- _What this task involves_:
Using the records below, quote only the span that opens with the line containing "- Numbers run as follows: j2" and closes with the line containing "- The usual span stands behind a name", exactly and inclusively.

Stored records
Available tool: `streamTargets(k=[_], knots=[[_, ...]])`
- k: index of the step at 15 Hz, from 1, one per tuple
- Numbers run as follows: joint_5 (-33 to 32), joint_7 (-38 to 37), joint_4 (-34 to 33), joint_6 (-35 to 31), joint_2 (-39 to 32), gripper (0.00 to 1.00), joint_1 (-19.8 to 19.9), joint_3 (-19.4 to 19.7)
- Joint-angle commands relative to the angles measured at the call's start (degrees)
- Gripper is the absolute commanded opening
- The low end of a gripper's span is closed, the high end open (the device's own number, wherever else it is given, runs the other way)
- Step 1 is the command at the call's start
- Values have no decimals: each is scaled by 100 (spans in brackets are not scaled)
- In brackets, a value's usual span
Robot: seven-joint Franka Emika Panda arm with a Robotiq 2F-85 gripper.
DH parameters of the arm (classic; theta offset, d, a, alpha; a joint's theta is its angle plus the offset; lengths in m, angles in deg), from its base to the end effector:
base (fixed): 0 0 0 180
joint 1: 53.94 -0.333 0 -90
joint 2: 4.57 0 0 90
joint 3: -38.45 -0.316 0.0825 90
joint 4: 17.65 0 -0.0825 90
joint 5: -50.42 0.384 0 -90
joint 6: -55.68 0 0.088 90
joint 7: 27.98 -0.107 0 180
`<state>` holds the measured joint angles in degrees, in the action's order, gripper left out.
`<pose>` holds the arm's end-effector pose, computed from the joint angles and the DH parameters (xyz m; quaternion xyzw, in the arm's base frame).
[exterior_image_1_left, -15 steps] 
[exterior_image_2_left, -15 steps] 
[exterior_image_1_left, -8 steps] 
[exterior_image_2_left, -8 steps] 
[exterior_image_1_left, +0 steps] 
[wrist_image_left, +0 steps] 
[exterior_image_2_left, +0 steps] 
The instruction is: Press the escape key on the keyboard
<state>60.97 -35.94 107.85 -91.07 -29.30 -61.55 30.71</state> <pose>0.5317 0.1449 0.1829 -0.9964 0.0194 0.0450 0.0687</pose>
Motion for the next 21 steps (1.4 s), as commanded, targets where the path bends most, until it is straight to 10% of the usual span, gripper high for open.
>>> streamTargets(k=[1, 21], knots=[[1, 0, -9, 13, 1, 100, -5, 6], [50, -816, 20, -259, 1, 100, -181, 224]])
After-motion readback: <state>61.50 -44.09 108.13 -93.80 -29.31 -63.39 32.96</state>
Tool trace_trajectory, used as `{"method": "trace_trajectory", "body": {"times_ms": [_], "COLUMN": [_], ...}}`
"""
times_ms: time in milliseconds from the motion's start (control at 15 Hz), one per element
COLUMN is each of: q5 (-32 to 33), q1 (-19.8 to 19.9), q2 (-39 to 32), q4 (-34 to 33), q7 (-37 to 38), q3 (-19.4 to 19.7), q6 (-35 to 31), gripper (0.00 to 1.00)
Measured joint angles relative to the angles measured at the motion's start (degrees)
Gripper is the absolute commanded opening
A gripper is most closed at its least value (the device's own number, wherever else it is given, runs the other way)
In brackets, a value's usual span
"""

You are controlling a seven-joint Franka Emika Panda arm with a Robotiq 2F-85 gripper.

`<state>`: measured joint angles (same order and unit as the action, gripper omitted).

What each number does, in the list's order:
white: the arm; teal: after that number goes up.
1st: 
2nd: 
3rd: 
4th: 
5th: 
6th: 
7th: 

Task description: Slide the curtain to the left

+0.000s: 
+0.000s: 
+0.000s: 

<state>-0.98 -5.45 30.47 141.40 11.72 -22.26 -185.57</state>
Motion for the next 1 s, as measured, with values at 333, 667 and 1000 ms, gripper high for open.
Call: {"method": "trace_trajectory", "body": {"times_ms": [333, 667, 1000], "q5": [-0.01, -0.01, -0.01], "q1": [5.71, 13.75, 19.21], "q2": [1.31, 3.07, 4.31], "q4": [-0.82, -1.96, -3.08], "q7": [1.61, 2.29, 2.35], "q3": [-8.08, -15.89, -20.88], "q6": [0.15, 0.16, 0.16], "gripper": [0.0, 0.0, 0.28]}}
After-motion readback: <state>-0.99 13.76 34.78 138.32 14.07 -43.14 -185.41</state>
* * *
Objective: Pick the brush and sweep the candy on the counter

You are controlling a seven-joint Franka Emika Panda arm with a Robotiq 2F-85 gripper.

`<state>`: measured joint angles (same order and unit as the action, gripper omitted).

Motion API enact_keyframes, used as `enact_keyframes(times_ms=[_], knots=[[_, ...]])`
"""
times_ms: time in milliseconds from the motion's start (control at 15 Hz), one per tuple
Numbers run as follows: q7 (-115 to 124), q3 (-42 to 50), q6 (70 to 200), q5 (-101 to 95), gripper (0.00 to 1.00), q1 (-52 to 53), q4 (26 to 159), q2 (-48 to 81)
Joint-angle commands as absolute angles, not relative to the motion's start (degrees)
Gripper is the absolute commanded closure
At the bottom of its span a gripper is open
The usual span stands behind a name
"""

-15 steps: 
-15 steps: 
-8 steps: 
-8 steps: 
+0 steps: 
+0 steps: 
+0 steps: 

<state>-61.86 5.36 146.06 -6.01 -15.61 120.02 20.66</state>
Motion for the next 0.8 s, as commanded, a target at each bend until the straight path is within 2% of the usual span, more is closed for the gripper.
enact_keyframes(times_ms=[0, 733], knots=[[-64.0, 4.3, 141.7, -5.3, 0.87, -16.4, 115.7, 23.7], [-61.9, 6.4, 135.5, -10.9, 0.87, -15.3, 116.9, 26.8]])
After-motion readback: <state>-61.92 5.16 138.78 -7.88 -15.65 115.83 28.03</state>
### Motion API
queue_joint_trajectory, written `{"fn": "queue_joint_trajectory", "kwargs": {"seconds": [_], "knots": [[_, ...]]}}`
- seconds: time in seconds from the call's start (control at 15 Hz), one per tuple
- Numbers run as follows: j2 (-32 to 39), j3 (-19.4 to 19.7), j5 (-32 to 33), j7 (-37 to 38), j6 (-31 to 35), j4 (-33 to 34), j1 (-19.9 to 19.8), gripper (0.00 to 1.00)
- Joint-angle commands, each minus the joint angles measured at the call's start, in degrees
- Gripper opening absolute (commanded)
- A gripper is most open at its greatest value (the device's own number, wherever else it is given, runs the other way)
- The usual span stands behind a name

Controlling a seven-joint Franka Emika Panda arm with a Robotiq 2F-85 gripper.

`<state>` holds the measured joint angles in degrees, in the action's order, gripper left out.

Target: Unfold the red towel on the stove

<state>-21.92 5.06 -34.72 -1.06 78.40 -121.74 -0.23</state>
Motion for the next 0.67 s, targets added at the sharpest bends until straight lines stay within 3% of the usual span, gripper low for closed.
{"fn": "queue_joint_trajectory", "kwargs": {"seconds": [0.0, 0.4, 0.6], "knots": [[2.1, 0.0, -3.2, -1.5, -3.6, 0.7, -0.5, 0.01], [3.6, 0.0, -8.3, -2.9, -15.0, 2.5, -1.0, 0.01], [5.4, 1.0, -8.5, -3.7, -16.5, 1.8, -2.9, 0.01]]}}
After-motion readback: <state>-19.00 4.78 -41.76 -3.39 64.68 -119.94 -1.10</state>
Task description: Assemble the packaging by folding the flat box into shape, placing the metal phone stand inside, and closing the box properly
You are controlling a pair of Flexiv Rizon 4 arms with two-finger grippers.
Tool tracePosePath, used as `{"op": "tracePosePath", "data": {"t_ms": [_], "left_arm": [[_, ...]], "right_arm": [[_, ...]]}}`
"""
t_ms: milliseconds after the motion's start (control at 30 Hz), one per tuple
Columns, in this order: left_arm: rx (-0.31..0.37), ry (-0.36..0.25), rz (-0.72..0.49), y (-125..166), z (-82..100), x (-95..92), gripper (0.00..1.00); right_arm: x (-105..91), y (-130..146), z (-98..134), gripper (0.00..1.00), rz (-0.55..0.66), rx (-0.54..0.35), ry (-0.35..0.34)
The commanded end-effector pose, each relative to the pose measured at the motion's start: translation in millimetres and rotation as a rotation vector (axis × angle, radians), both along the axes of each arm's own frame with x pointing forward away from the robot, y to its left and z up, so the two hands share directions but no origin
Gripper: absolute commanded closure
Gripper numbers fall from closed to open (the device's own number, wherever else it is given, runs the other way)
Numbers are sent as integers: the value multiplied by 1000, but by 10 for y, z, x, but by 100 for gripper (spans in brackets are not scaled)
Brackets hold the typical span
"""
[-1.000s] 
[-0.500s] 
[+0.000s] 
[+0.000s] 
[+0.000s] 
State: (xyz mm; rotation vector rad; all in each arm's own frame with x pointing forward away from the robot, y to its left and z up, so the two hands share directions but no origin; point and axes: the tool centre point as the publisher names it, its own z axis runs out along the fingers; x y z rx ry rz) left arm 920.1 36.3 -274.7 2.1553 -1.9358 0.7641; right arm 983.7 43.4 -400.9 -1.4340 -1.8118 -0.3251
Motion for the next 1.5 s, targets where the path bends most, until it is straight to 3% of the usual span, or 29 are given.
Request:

- _Answer space_:
- Numbers run as follows: j2 (-32 to 39), j3 (-19.4 to 19.7), j5 (-32 to 33), j7 (-37 to 38), j6 (-31 to 35), j4 (-33 to 34), j1 (-19.9 to 19.8), gripper (0.00 to 1.00)
- Joint-angle commands, each minus the joint angles measured at the call's start, in degrees
- Gripper opening absolute (commanded)
- A gripper is most open at its greatest value (the device's own number, wherever else it is given, runs the other way)
- The usual span stands behind a name

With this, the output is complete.